▸ Exercise goal
Sort through the material below and copy each line with "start".

▸ Dataset content
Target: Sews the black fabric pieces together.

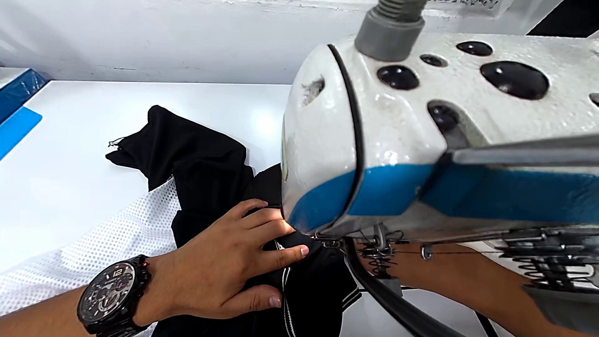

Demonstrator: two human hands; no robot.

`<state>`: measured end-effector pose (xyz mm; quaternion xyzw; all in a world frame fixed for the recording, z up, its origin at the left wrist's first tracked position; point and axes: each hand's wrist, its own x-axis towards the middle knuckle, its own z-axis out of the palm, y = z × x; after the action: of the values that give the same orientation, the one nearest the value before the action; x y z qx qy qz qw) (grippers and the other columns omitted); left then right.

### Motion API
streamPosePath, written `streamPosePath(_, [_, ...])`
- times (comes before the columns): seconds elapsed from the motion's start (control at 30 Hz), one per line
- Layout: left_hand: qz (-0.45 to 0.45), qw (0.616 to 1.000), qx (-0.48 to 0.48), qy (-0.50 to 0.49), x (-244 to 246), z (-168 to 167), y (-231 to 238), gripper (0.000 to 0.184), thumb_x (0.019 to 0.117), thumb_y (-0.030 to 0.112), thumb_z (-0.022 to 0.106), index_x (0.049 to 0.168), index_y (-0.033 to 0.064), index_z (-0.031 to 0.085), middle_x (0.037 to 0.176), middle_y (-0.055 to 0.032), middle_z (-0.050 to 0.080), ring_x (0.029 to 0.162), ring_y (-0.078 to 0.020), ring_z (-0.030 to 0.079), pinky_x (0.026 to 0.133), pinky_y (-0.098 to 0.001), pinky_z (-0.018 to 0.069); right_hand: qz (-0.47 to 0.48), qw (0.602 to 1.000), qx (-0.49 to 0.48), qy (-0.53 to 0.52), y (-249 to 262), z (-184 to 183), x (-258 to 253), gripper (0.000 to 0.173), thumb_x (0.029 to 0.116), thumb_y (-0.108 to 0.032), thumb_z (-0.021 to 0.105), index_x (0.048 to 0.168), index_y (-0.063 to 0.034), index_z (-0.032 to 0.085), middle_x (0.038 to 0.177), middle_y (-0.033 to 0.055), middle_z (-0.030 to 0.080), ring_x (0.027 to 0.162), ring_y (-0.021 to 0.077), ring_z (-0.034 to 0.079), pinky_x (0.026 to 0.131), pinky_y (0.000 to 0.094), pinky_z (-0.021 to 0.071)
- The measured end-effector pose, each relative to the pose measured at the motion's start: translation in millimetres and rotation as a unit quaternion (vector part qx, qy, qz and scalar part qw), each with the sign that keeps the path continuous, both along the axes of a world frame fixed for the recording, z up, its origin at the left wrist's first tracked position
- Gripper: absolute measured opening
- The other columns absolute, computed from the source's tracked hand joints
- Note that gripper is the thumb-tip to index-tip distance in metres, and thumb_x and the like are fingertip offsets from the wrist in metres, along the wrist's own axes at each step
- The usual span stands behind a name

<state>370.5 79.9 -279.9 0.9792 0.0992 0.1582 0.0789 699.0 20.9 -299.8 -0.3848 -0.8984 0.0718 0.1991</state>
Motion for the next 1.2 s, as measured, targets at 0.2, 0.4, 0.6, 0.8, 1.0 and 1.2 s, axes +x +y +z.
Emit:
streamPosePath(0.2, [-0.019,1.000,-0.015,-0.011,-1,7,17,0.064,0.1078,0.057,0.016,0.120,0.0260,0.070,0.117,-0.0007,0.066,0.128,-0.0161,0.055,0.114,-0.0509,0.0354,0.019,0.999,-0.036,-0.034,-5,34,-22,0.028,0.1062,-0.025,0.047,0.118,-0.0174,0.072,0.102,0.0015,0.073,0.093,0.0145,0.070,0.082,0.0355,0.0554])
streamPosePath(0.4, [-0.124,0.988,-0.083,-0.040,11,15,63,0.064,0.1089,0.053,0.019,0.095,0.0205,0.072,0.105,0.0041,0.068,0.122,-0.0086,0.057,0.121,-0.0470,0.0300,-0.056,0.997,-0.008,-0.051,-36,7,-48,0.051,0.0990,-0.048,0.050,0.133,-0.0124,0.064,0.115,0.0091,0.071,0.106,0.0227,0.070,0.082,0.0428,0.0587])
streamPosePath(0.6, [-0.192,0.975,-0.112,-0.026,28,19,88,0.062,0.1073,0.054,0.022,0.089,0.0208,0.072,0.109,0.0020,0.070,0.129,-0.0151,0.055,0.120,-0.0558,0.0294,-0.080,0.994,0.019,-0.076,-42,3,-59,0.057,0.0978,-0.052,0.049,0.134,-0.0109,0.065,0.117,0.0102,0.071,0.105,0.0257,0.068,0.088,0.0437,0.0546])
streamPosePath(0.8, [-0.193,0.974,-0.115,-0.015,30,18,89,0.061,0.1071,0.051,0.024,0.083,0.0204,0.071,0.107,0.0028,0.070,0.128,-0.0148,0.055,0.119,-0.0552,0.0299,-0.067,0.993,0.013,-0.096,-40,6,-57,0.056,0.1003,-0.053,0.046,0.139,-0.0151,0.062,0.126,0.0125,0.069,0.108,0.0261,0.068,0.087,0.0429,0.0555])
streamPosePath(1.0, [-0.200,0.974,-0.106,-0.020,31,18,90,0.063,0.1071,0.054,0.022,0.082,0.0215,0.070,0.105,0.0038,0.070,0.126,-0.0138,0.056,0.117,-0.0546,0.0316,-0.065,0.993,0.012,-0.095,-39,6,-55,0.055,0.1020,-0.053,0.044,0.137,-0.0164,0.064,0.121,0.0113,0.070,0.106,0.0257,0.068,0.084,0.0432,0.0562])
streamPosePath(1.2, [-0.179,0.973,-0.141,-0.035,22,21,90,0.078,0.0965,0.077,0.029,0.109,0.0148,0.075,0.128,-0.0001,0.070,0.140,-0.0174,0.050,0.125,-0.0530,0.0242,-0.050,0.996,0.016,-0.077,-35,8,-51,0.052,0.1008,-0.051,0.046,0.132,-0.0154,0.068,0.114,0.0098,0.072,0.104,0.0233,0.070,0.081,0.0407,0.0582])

▸ Problem solution
- times (comes before the columns): seconds elapsed from the motion's start (control at 30 Hz), one per line
- The measured end-effector pose, each relative to the pose measured at the motion's start: translation in millimetres and rotation as a unit quaternion (vector part qx, qy, qz and scalar part qw), each with the sign that keeps the path continuous, both along the axes of a world frame fixed for the recording, z up, its origin at the left wrist's first tracked position

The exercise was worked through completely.